**Material provided**
--- START ---
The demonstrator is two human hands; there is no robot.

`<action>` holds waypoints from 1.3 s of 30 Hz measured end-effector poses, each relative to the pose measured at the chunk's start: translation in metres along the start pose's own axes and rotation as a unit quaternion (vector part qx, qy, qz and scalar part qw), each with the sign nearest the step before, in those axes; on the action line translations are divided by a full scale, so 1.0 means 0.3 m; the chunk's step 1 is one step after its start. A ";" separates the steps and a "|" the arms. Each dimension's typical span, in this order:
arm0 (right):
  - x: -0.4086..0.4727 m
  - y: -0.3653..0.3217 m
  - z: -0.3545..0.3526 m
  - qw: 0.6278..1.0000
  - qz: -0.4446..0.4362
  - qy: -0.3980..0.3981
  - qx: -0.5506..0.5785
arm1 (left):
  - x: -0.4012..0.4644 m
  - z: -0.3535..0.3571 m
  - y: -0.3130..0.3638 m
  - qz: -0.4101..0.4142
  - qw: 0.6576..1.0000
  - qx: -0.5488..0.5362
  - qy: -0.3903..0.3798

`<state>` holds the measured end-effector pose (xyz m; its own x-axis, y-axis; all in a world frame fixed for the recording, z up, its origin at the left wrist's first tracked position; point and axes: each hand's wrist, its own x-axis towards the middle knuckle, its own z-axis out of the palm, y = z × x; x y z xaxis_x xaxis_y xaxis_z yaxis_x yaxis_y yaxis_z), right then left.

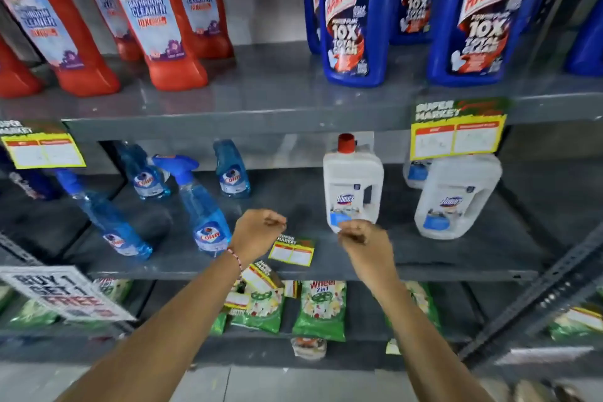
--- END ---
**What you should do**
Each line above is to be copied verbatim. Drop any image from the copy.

**Completed exercise**
The demonstrator is two human hands; there is no robot.

`<action>` holds waypoints from 1.3 s of 30 Hz measured end-effector poses, each relative to the pose measured at the chunk's start: translation in metres along the start pose's own axes and rotation as a unit quaternion (vector part qx, qy, qz and scalar part qw), each with the sign nearest the step before, in those axes; on the action line translations are divided by a full scale, so 1.0 means 0.3 m; the chunk's step 1 is one step after its start. A ";" separates the steps and a "|" the arms. Each dimension's typical span, in this order:
arm0 (right):
  - x: -0.4086..0.4727 m
  - y: -0.3653..0.3217 m
  - z: -0.3545..0.3526 m
  - qw: 0.6278..1.0000
  - qz: -0.4446..0.4362
  - qy: -0.3980..0.3981
  - qx: -0.5506..0.5785
arm1 (left):
  - x: -0.4012..0.4644 m
  - z: -0.3535..0.3571 m
  - y: -0.3130..0.3638 m
  - qz: -0.4101..0.4142
  - qw: 0.6576..1.0000
  - qx: -0.5488..0.5362
  - qy: -0.3903..0.3798

`<state>` holds the measured end-effector pose (xyz m; its own x-axis, y-axis; all in a world frame fixed for the recording, z up, its origin at the left wrist's first tracked position; point and axes: each hand's wrist, its own x-axis towards the middle knuckle, its own z-axis out of the palm, y = z × x; x y z xaxis_x xaxis_y xaxis_z yaxis_x yaxis_y yaxis_z), right then left.

The work on the exercise is done.